TASK PROMPT:
Below are some records. Return exactly the lines from the one containing "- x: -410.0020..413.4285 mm" through the one containing "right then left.", both included, and only those.

RECORDED INFORMATION:
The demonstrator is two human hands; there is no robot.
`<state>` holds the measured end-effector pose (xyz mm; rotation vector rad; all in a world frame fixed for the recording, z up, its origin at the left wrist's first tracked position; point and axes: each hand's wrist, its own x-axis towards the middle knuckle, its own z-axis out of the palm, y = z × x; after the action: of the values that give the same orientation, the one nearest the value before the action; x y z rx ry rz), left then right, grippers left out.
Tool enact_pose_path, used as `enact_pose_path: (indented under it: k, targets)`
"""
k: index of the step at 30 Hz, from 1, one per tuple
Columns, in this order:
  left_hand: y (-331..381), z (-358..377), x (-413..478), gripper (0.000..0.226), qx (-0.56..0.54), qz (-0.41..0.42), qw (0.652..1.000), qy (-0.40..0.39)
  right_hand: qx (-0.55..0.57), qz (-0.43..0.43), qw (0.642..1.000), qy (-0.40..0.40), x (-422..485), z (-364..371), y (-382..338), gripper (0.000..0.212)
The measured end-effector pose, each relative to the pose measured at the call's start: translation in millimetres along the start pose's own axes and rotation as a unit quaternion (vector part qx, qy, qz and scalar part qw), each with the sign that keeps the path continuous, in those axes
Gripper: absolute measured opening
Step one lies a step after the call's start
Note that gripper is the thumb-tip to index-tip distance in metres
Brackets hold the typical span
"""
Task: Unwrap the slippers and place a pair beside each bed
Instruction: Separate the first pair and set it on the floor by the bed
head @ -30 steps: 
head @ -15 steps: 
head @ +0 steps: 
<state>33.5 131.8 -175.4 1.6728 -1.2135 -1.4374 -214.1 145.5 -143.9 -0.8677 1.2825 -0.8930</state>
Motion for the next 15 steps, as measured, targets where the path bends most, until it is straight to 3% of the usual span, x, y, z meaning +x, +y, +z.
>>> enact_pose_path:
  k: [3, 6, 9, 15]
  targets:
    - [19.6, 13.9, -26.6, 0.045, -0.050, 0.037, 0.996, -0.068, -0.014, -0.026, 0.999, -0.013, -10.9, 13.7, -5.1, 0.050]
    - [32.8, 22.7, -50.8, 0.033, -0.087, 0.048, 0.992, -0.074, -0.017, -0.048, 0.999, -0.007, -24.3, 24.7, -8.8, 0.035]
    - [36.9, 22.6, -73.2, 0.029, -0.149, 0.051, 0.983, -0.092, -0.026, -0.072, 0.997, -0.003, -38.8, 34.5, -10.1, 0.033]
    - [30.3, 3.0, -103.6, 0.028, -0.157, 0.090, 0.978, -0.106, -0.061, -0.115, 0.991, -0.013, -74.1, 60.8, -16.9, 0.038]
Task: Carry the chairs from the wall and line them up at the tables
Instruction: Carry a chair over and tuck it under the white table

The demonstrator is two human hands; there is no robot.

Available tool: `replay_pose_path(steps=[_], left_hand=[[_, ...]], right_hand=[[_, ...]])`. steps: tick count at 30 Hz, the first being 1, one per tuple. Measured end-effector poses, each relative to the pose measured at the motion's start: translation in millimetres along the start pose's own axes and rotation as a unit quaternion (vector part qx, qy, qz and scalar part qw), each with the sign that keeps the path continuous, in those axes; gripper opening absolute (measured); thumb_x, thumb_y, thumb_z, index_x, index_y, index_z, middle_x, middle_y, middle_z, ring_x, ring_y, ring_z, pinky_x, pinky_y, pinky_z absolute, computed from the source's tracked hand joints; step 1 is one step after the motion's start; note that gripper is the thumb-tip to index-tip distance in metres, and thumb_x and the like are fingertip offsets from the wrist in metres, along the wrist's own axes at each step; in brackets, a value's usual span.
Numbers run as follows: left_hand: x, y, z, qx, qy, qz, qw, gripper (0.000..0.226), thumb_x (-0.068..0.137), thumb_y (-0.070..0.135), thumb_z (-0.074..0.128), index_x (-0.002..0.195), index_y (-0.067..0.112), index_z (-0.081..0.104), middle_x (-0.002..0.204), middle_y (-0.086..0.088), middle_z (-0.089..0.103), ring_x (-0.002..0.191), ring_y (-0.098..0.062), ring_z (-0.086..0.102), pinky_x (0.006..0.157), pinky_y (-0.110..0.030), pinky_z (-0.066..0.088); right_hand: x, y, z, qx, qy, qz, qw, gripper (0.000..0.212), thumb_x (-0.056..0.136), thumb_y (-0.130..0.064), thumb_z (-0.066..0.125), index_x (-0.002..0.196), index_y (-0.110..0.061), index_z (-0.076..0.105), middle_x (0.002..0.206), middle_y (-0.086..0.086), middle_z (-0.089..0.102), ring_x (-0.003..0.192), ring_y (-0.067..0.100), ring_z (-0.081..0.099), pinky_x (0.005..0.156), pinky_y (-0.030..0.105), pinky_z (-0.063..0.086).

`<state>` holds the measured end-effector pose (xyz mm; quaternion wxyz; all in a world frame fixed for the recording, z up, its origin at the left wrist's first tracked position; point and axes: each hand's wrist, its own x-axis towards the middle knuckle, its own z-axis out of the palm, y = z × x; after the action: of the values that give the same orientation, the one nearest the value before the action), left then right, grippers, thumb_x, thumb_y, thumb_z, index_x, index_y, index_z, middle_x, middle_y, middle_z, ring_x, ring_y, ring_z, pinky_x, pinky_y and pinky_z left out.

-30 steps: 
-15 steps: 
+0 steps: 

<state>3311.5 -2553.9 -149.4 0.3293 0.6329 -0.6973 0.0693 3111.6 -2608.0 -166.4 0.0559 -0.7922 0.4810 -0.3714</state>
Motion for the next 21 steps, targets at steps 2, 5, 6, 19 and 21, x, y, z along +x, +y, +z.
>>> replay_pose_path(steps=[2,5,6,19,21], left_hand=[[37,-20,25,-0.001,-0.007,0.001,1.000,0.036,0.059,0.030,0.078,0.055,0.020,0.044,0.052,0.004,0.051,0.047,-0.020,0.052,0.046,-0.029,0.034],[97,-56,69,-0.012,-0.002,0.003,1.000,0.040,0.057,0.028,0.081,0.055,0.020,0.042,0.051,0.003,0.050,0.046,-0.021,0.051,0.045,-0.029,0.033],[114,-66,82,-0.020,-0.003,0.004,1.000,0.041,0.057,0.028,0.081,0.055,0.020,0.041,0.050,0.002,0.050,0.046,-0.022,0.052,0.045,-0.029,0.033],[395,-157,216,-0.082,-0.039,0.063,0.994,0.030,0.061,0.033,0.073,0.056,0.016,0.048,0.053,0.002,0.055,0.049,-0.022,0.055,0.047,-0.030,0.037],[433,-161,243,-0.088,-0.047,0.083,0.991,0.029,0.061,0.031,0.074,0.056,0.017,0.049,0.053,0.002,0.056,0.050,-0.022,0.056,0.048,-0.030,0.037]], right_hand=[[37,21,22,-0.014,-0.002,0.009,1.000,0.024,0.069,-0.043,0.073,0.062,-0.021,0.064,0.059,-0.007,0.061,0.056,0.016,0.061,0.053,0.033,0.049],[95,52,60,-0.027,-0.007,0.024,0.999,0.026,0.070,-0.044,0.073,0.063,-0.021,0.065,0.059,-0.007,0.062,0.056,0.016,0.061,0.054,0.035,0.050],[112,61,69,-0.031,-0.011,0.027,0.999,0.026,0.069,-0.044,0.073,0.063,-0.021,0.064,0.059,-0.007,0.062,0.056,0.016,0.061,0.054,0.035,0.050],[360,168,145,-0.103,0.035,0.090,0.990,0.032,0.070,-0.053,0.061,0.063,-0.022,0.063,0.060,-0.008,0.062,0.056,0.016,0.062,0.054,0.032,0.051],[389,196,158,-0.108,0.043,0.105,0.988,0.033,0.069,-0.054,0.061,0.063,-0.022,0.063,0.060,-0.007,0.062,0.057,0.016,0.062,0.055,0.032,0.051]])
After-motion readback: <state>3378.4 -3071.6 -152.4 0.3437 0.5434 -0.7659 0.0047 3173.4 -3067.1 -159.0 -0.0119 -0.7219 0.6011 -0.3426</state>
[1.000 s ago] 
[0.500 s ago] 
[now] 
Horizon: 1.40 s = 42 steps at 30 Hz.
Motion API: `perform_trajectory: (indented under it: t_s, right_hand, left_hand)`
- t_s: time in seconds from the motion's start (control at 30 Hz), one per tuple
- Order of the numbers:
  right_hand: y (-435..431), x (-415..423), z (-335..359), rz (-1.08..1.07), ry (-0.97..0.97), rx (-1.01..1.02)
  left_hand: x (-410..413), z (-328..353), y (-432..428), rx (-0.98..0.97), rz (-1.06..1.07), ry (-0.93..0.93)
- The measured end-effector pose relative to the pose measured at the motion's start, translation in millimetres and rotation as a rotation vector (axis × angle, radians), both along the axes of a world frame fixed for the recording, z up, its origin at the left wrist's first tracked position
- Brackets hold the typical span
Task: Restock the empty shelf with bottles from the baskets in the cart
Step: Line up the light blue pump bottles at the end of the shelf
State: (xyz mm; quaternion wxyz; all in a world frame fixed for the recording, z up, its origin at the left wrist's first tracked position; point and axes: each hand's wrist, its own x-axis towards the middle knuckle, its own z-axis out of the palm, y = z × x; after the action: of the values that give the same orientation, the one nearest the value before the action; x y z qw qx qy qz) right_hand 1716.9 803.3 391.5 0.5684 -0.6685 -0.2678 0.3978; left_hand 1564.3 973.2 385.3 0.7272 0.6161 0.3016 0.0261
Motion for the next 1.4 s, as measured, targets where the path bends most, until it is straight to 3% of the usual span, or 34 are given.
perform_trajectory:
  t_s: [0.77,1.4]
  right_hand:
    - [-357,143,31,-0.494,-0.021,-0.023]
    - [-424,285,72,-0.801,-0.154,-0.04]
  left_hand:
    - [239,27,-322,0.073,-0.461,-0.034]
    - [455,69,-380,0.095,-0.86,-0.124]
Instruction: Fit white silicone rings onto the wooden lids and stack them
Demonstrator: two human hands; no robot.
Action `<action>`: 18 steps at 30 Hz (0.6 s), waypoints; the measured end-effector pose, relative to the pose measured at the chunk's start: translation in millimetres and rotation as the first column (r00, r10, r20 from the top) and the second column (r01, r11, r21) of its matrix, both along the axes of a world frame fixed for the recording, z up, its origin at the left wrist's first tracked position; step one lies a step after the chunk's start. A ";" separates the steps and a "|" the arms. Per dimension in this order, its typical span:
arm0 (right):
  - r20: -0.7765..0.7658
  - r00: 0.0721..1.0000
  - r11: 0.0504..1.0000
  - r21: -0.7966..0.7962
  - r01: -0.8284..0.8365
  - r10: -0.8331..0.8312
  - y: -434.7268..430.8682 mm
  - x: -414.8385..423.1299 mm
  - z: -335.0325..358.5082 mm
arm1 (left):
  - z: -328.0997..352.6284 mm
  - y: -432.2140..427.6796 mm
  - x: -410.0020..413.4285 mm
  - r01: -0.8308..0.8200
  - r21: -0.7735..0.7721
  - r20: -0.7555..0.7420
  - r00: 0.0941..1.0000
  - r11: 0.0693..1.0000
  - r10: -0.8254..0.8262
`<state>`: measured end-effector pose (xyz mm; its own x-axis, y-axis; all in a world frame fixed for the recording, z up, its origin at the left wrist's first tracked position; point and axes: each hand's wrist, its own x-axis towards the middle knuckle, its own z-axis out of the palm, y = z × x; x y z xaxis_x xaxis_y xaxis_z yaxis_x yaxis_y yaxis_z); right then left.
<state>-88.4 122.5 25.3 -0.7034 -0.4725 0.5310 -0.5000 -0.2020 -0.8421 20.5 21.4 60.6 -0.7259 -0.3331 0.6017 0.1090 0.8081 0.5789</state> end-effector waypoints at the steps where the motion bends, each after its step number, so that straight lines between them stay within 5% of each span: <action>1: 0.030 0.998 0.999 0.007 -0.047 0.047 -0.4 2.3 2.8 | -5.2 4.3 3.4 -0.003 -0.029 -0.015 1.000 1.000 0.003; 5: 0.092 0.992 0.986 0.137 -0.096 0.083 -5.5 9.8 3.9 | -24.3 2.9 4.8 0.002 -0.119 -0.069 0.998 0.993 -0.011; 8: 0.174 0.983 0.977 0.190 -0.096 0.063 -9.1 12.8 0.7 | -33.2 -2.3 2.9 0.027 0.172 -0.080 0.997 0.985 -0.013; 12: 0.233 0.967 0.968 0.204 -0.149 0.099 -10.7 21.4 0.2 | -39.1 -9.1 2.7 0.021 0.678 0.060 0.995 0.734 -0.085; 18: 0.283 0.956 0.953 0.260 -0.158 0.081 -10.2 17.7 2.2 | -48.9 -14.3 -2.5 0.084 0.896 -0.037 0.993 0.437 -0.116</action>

SOLUTION TO THIS TASK:
  - x: -410.0020..413.4285 mm
  - r01: -0.8308..0.8200
  - r21: -0.7735..0.7721
  - r20: -0.7555..0.7420
  - r00: 0.0941..1.0000
  - r11: 0.0693..1.0000
  - r10: -0.8254..0.8262
`<state>`: measured end-effector pose (xyz mm; its own x-axis, y-axis; all in a world frame fixed for the recording, z up, its origin at the left wrist's first tracked position; point and axes: each hand's wrist, its own x-axis towards the middle knuckle, its own z-axis out of the palm, y = z × x; x y z xaxis_x xaxis_y xaxis_z yaxis_x yaxis_y yaxis_z); right then left.

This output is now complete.